[To do]
Each line of the listing below must be retyped exactly, with images left out.

[Exercise data]
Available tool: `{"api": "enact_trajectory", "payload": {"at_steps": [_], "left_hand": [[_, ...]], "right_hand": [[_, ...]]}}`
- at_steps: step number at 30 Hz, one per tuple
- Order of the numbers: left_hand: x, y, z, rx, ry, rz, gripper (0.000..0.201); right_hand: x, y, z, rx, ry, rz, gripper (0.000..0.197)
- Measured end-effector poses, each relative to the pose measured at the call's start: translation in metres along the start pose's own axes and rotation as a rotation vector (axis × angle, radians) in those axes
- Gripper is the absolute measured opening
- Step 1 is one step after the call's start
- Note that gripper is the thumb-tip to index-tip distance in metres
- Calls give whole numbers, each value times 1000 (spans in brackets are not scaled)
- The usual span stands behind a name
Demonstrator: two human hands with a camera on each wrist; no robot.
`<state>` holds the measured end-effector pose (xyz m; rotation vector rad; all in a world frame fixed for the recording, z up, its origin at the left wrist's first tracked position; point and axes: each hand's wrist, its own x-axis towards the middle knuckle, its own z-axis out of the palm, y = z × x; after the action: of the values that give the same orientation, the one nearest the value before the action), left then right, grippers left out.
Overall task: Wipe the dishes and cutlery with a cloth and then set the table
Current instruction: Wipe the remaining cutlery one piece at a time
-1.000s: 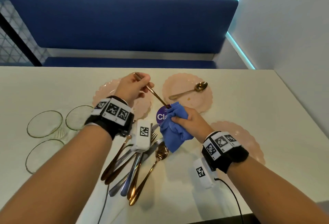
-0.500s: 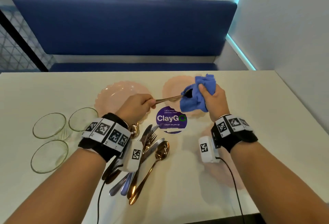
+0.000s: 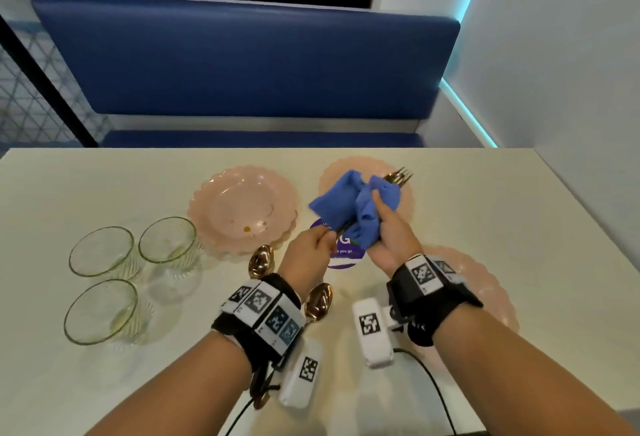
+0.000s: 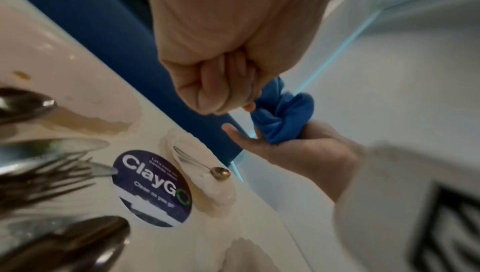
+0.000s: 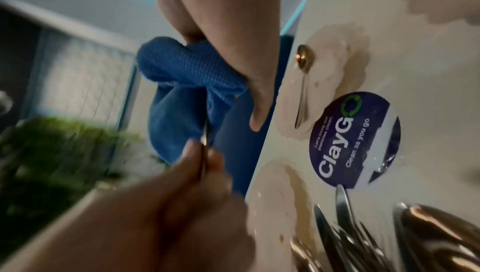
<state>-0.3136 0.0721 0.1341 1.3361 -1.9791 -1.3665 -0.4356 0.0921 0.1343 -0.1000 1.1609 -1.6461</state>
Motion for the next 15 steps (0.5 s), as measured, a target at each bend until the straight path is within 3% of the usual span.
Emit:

[Written solution]
Available tool: `{"api": "enact_trajectory", "payload": {"at_steps": [_], "left_hand": [[_, ...]], "right_hand": [[_, ...]]}}`
- at_steps: step number at 30 Hz, one per tuple
- Order of the numbers: left_hand: x, y, z, rx, ry, rz, gripper (0.000..0.201); right_hand: x, y, z, rx, ry, rz, gripper (0.000..0.197)
- Measured end-effector poses, each relative to the pose measured at the call's start: translation in metres along the start pose's own axes and rotation as a rotation vector (axis × angle, radians) in those axes
- Gripper is the absolute measured opening
- Step 1 is one step after the call's start
- Note that gripper is the thumb-tip to index-tip distance in metres
- Calls give whole numbers, each value times 1000 (spans in brackets are not scaled)
- The usual span stands behind a name
Demonstrator: two human hands with a camera on each wrist; no robot.
`<state>` holds the measured end-effector pose (xyz m; rotation vector rad; all in a world frame fixed for the recording, z up, its origin at the left wrist's first tracked position; point and axes: each hand's wrist, its own x-axis towards the middle knuckle, its own z-axis out of the palm, y = z × x; after the action: of the values that give the same orientation, the one nearest the value before the action), left then right, grippers left out.
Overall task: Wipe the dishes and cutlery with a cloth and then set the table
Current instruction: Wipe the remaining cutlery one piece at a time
-1.000s: 
-0.500s: 
+0.000s: 
+0.000s: 
+0.000s: 
<state>-0.3136 0.0721 0.1341 1.3361 -1.9791 -1.3665 -0.4356 0.0921 0.1343 -0.1000 1.1609 -1.6461</state>
Motion for the next 15 steps (0.5 s), as measured, a target at each bend until the straight path is within 3% of the usual span.
Emit:

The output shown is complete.